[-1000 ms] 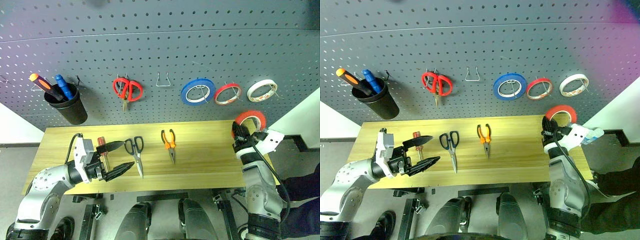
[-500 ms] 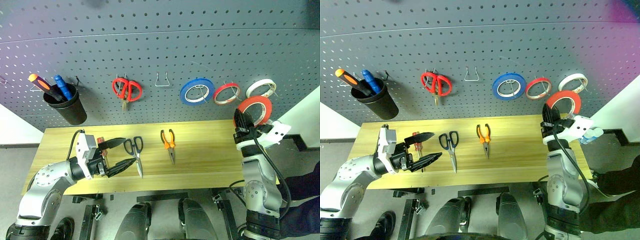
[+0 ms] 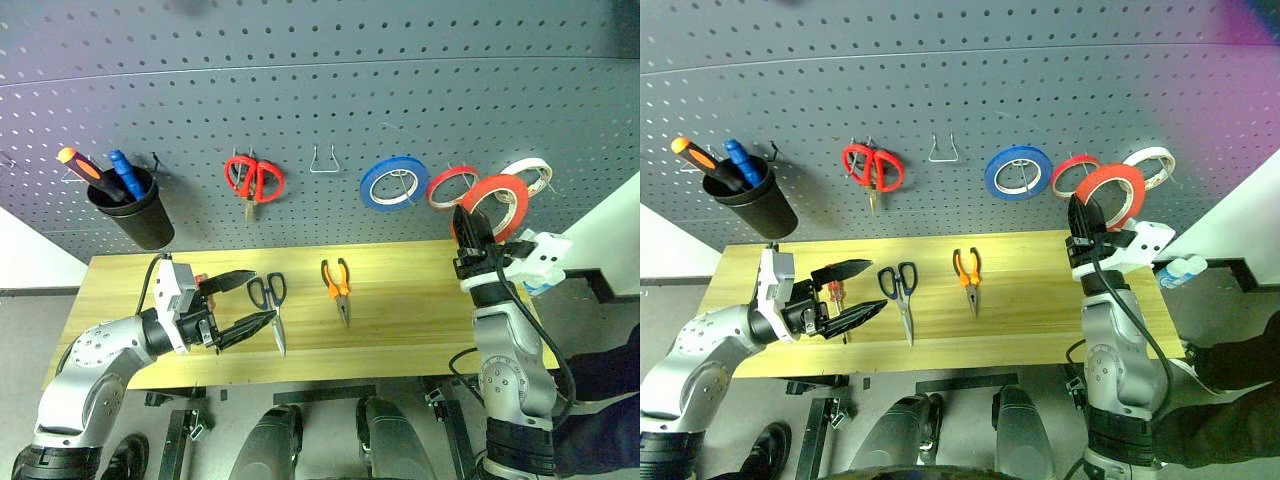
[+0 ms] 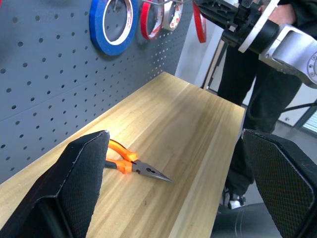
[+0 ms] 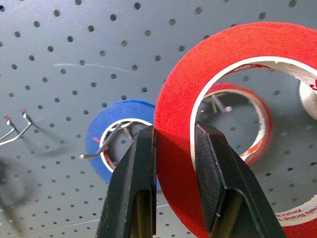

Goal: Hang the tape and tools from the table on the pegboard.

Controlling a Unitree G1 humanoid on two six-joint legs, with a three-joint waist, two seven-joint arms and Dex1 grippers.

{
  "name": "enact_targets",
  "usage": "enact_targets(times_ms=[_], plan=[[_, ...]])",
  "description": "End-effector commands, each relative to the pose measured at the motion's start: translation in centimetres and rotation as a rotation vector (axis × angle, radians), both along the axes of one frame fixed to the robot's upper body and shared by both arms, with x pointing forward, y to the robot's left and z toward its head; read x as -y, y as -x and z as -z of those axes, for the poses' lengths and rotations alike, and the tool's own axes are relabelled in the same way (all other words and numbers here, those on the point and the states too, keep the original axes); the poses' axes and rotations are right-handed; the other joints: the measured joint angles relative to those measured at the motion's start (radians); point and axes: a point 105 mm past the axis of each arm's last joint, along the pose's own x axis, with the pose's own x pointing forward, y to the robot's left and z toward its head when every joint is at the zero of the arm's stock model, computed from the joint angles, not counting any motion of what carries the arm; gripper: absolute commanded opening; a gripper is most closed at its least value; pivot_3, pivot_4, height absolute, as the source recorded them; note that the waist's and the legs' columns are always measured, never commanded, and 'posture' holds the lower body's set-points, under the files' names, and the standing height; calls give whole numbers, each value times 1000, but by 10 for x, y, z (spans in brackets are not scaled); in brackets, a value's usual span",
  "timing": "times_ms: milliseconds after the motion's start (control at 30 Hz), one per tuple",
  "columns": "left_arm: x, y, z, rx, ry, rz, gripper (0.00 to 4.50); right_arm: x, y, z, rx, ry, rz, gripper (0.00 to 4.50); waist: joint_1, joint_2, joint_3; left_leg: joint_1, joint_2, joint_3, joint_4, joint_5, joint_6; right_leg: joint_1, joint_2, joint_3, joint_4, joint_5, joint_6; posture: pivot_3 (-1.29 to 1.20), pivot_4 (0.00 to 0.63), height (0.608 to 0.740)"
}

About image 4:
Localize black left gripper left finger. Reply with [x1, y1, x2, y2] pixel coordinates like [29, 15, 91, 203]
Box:
[0, 129, 110, 238]

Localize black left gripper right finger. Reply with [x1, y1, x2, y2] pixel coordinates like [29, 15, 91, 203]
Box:
[241, 128, 317, 238]

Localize thin red tape roll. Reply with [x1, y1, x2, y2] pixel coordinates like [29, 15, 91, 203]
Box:
[192, 1, 208, 44]

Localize orange black needle-nose pliers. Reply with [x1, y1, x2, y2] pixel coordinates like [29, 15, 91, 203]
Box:
[104, 138, 173, 183]

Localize white printed tape roll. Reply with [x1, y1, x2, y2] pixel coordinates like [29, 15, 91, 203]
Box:
[162, 0, 184, 32]

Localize wide red tape roll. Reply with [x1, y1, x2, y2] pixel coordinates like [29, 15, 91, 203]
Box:
[140, 0, 164, 41]

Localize grey metal pegboard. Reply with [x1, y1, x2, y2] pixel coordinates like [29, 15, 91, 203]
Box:
[0, 0, 194, 185]

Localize blue tape roll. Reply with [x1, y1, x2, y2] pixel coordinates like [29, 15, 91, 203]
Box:
[89, 0, 139, 56]

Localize bystander bare hand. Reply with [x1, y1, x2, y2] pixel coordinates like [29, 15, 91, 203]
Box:
[268, 3, 297, 25]

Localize black white sneaker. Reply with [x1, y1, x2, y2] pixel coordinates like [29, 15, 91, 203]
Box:
[222, 187, 246, 210]

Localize black rounded cover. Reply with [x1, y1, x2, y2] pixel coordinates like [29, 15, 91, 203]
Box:
[214, 202, 282, 238]

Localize person in black clothes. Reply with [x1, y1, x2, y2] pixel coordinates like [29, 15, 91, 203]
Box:
[217, 0, 317, 199]

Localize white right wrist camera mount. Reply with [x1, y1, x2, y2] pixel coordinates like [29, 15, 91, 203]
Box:
[237, 0, 280, 53]

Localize wooden door frame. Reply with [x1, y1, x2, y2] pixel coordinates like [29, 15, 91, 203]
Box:
[202, 39, 224, 90]

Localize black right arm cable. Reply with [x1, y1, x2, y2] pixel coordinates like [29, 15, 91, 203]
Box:
[282, 101, 317, 112]

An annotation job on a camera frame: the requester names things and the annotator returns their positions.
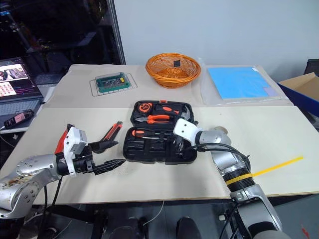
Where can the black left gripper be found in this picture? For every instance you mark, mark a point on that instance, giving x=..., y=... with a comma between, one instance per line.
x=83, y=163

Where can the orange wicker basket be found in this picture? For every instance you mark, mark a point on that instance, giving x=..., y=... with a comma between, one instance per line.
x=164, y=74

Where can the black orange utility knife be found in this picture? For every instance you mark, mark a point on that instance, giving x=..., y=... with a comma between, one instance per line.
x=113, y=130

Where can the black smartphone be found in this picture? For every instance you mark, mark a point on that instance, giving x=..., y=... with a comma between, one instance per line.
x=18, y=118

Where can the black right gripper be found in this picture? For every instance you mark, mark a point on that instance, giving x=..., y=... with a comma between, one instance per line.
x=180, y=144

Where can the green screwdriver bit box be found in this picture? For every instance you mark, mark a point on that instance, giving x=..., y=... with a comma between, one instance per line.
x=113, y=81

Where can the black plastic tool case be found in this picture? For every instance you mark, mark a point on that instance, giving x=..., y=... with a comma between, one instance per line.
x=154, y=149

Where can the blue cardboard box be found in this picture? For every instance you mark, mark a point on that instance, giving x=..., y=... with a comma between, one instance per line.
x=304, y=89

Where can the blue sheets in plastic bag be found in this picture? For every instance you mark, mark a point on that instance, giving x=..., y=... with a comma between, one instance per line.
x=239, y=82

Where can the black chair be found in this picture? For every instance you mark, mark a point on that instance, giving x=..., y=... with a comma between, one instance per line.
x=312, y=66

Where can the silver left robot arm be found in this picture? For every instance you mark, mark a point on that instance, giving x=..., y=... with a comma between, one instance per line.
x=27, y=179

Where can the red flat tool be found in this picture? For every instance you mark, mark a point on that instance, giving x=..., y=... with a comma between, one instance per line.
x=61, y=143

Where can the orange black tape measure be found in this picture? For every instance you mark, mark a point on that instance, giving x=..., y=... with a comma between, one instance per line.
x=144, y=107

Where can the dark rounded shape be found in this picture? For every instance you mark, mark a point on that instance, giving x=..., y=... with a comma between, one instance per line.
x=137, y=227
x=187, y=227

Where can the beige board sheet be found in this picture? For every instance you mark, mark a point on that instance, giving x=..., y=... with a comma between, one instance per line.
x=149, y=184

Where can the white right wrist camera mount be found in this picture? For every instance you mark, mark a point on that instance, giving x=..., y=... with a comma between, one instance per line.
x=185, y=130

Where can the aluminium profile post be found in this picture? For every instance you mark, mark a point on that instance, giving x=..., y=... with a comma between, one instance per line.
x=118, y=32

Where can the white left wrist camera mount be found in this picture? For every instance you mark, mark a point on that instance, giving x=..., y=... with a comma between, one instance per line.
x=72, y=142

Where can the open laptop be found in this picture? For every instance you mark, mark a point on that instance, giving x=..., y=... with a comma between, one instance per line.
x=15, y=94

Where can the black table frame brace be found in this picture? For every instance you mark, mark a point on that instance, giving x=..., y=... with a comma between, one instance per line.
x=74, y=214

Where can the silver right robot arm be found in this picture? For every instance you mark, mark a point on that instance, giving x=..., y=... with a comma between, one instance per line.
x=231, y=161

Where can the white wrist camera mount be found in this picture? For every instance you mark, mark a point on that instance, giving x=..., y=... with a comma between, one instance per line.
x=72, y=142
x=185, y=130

* Task: Excluding all pictures, reproduce the records exactly as they appear above.

* Result of the task:
[-1000 ms] 
[-500 ms] 
[+0 ms] 
[+0 ms] 
[+0 ms] 

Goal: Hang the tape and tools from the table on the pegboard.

Controlling a Unitree G1 humanoid on two six-joint legs, with a three-joint waist, two seven-joint arms and Dex1 grippers.

{
  "name": "enact_targets",
  "usage": "enact_targets(times_ms=[_], plan=[[_, ...]])",
  "description": "End-effector commands, each relative to the pose measured at the motion's start: translation in centimetres and rotation as a rotation vector (axis × angle, radians), both along the axes of one frame fixed to the robot's upper body and shared by both arms, with x pointing forward, y to the robot's left and z toward its head; read x as -y, y as -x and z as -z of those axes, for the poses' lengths and rotations alike, and the tool's own axes are relabelled in the same way (all other words and numbers here, those on the point and the states too, keep the original axes); the poses' axes and rotations are right-handed; the other joints: the measured joint angles relative to those measured at the motion's start (radians); point and axes: a point 105 mm past the axis of each arm's last joint, along the pose's own x axis, with the pose's own x pointing forward, y to the robot's left and z toward its head when every joint is at the zero of the arm's stock model, computed from the joint angles, not counting any motion of what carries the arm; gripper: absolute commanded opening; a gripper is most closed at its least value; pivot_3, pivot_4, height absolute, as the source recorded them; note that the waist's and the legs' columns are always measured, never commanded, and 'posture' holds the lower body's set-points, under the files' names, and the standing height; calls give whole numbers, each value times 1000, but by 10 for x, y, z (spans in brackets are not scaled); in brackets, a value's usual span",
  "timing": "times_ms: milliseconds after the motion's start (control at 30 Hz), one per tuple",
  "columns": "left_arm: x, y, z, rx, ry, rz, gripper (0.00 to 4.50); right_arm: x, y, z, rx, ry, rz, gripper (0.00 to 4.50); waist: joint_1, joint_2, joint_3; left_leg: joint_1, joint_2, joint_3, joint_4, joint_5, joint_6; right_leg: joint_1, joint_2, joint_3, joint_4, joint_5, joint_6; posture: pivot_3 (-1.29 to 1.20), pivot_4 (0.00 to 0.63), height (0.608 to 0.740)"
}

About image 4:
Localize black left gripper left finger. Reply with [x1, y1, x2, y2] pixel coordinates like [29, 15, 91, 203]
Box:
[0, 129, 110, 238]

Localize black left gripper right finger. Reply with [x1, y1, x2, y2] pixel coordinates like [29, 15, 91, 203]
Box:
[241, 128, 317, 238]

Localize thin red tape roll. Reply with [x1, y1, x2, y2] pixel coordinates like [29, 15, 91, 203]
Box:
[192, 1, 208, 44]

Localize orange black needle-nose pliers. Reply with [x1, y1, x2, y2] pixel coordinates like [29, 15, 91, 203]
Box:
[104, 138, 173, 183]

Localize white printed tape roll. Reply with [x1, y1, x2, y2] pixel coordinates like [29, 15, 91, 203]
Box:
[162, 0, 184, 32]

Localize wide red tape roll. Reply with [x1, y1, x2, y2] pixel coordinates like [29, 15, 91, 203]
Box:
[140, 0, 164, 41]

Localize grey metal pegboard. Reply with [x1, y1, x2, y2] pixel coordinates like [29, 15, 91, 203]
Box:
[0, 0, 194, 185]

Localize blue tape roll. Reply with [x1, y1, x2, y2] pixel coordinates like [29, 15, 91, 203]
Box:
[89, 0, 139, 56]

Localize bystander bare hand. Reply with [x1, y1, x2, y2] pixel coordinates like [29, 15, 91, 203]
Box:
[268, 3, 297, 25]

Localize black white sneaker. Reply with [x1, y1, x2, y2] pixel coordinates like [29, 15, 91, 203]
Box:
[222, 187, 246, 210]

Localize black rounded cover. Reply with [x1, y1, x2, y2] pixel coordinates like [29, 15, 91, 203]
Box:
[214, 202, 282, 238]

Localize person in black clothes. Reply with [x1, y1, x2, y2] pixel coordinates like [29, 15, 91, 203]
Box:
[217, 0, 317, 199]

Localize white right wrist camera mount. Reply with [x1, y1, x2, y2] pixel coordinates like [29, 15, 91, 203]
Box:
[237, 0, 280, 53]

Localize wooden door frame. Reply with [x1, y1, x2, y2] pixel coordinates like [29, 15, 91, 203]
Box:
[202, 39, 224, 90]

Localize black right arm cable. Reply with [x1, y1, x2, y2] pixel coordinates like [29, 15, 91, 203]
Box:
[282, 101, 317, 112]

An annotation job on a camera frame: the requester names things and the annotator returns their positions.
Where can the black left gripper be found in this picture? For every instance you mark, mark a point on that instance, giving x=..., y=... with a comma between, one instance per line.
x=83, y=163

Where can the orange wicker basket be found in this picture? For every instance you mark, mark a point on that instance, giving x=..., y=... with a comma between, one instance per line.
x=164, y=74

Where can the black orange utility knife be found in this picture? For every instance you mark, mark a point on that instance, giving x=..., y=... with a comma between, one instance per line.
x=113, y=130

Where can the black smartphone be found in this picture? For every instance you mark, mark a point on that instance, giving x=..., y=... with a comma between, one instance per line.
x=18, y=118

Where can the black right gripper be found in this picture? For every instance you mark, mark a point on that instance, giving x=..., y=... with a comma between, one instance per line.
x=180, y=144

Where can the green screwdriver bit box be found in this picture? For every instance you mark, mark a point on that instance, giving x=..., y=... with a comma between, one instance per line.
x=113, y=81

Where can the black plastic tool case be found in this picture? For every instance you mark, mark a point on that instance, giving x=..., y=... with a comma between, one instance per line.
x=154, y=149

Where can the blue cardboard box be found in this picture? For every instance you mark, mark a point on that instance, giving x=..., y=... with a comma between, one instance per line.
x=304, y=89

Where can the blue sheets in plastic bag be found in this picture? For every instance you mark, mark a point on that instance, giving x=..., y=... with a comma between, one instance per line.
x=239, y=82

Where can the black chair be found in this picture? For every instance you mark, mark a point on that instance, giving x=..., y=... with a comma between, one instance per line.
x=312, y=66

Where can the silver left robot arm be found in this picture? For every instance you mark, mark a point on that instance, giving x=..., y=... with a comma between, one instance per line.
x=27, y=179

Where can the red flat tool be found in this picture? For every instance you mark, mark a point on that instance, giving x=..., y=... with a comma between, one instance per line.
x=61, y=143

Where can the orange black tape measure be found in this picture? For every instance you mark, mark a point on that instance, giving x=..., y=... with a comma between, one instance per line.
x=144, y=107

Where can the dark rounded shape be found in this picture? For every instance you mark, mark a point on that instance, giving x=..., y=... with a comma between, one instance per line.
x=137, y=227
x=187, y=227

Where can the beige board sheet be found in this picture? For every instance you mark, mark a point on that instance, giving x=..., y=... with a comma between, one instance per line.
x=149, y=184

Where can the white right wrist camera mount be found in this picture? For every instance you mark, mark a point on that instance, giving x=..., y=... with a comma between, one instance per line.
x=185, y=130

Where can the aluminium profile post be found in this picture? For every instance you mark, mark a point on that instance, giving x=..., y=... with a comma between, one instance per line.
x=118, y=32

Where can the white left wrist camera mount be found in this picture? For every instance you mark, mark a point on that instance, giving x=..., y=... with a comma between, one instance per line.
x=72, y=142

Where can the open laptop be found in this picture? For every instance you mark, mark a point on that instance, giving x=..., y=... with a comma between, one instance per line.
x=15, y=94

Where can the black table frame brace be found in this picture? For every instance you mark, mark a point on that instance, giving x=..., y=... with a comma between, one instance per line.
x=74, y=214

Where can the silver right robot arm be found in this picture? For every instance you mark, mark a point on that instance, giving x=..., y=... with a comma between, one instance per line.
x=231, y=161

Where can the white wrist camera mount be found in this picture? For every instance you mark, mark a point on that instance, giving x=..., y=... with a comma between, one instance per line.
x=72, y=142
x=185, y=130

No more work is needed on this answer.